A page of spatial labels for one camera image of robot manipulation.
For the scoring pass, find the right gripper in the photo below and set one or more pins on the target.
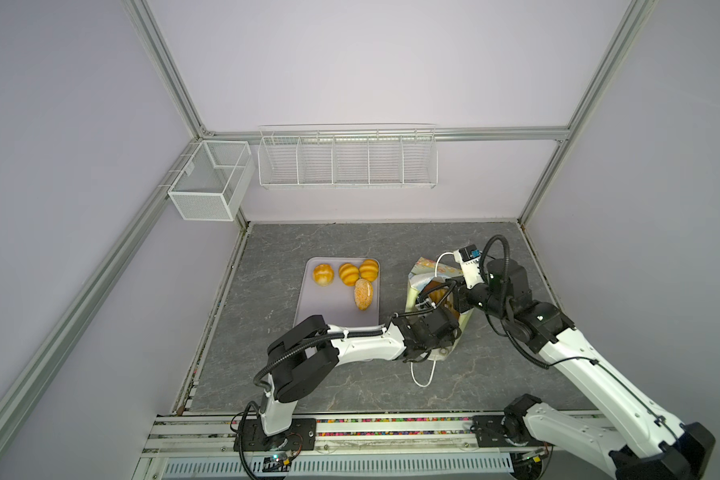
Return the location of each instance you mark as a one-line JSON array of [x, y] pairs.
[[461, 294]]

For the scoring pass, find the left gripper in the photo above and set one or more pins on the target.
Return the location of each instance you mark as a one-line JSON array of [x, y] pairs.
[[446, 340]]

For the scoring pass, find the floral paper bag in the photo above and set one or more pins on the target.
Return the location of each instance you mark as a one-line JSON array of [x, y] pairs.
[[426, 289]]

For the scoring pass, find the oval sesame bread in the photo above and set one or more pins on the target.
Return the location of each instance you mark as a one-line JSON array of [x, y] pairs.
[[363, 294]]

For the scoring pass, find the yellow twisted bread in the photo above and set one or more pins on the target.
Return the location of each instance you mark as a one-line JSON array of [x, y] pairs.
[[349, 274], [369, 270]]

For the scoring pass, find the round sesame bun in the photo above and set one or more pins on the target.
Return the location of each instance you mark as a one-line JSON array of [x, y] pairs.
[[323, 274]]

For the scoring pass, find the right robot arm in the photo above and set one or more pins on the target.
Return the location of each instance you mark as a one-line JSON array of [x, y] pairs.
[[645, 440]]

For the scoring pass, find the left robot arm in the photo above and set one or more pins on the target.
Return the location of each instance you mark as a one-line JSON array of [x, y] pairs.
[[302, 358]]

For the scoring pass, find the lavender tray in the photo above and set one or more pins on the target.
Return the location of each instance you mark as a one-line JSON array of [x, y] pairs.
[[335, 302]]

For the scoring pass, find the white mesh box basket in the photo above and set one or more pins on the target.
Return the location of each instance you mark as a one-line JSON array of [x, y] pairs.
[[213, 181]]

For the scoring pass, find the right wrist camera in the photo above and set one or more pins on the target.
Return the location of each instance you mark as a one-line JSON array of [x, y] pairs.
[[468, 258]]

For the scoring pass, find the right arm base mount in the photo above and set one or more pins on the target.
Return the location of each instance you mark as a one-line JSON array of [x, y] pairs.
[[497, 430]]

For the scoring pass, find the white wire basket rack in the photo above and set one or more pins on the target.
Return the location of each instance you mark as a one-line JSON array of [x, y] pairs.
[[385, 155]]

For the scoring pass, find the aluminium front rail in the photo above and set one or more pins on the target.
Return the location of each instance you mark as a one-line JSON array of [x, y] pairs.
[[312, 434]]

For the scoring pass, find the aluminium frame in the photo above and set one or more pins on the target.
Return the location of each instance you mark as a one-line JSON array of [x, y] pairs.
[[24, 394]]
■ ■ ■
# [Aim of the exercise]
Without the pictures, copy out all the records above exactly.

# [Exercise result]
A page of spatial labels for one camera image of robot manipulation.
For the scoring pass, find the right gripper in the photo below and set one or more pins on the target.
Return the location of each instance you mark as a one-line JSON array of [x, y] pairs.
[[461, 294]]

For the scoring pass, find the left gripper in the photo above and set one or more pins on the target.
Return the location of each instance you mark as a one-line JSON array of [x, y] pairs.
[[446, 340]]

For the scoring pass, find the floral paper bag in the photo above and set one or more pins on the target.
Return the location of each instance you mark as a one-line JSON array of [x, y] pairs.
[[426, 289]]

For the scoring pass, find the oval sesame bread in the photo above and set one or more pins on the target.
Return the location of each instance you mark as a one-line JSON array of [x, y] pairs.
[[363, 294]]

For the scoring pass, find the yellow twisted bread in the photo above and set one or more pins on the target.
Return the location of each instance you mark as a one-line JSON array of [x, y] pairs.
[[349, 274], [369, 270]]

For the scoring pass, find the round sesame bun in the photo above and set one or more pins on the target.
Return the location of each instance you mark as a one-line JSON array of [x, y] pairs.
[[323, 274]]

For the scoring pass, find the right robot arm in the photo above and set one or more pins on the target.
Return the location of each instance you mark as a one-line JSON array of [x, y] pairs.
[[645, 440]]

For the scoring pass, find the left robot arm in the photo above and set one or more pins on the target.
Return the location of each instance you mark as a one-line JSON array of [x, y] pairs.
[[302, 358]]

For the scoring pass, find the lavender tray in the photo above and set one or more pins on the target.
Return the location of each instance you mark as a one-line JSON array of [x, y] pairs.
[[335, 302]]

For the scoring pass, find the white mesh box basket in the photo above and set one or more pins on the target.
Return the location of each instance you mark as a one-line JSON array of [x, y] pairs.
[[213, 181]]

For the scoring pass, find the right wrist camera in the photo above and set one or more pins on the target.
Return the location of each instance you mark as a one-line JSON array of [x, y] pairs.
[[468, 258]]

For the scoring pass, find the right arm base mount in the photo above and set one or more pins on the target.
Return the location of each instance you mark as a one-line JSON array of [x, y] pairs.
[[497, 430]]

For the scoring pass, find the white wire basket rack in the photo above and set one or more pins on the target.
Return the location of each instance you mark as a one-line JSON array of [x, y] pairs.
[[385, 155]]

For the scoring pass, find the aluminium front rail in the photo above and set one or more pins on the target.
Return the location of each instance you mark as a one-line JSON array of [x, y] pairs.
[[312, 434]]

For the scoring pass, find the aluminium frame in the photo above and set one or more pins on the target.
Return the location of each instance you mark as a one-line JSON array of [x, y] pairs.
[[24, 394]]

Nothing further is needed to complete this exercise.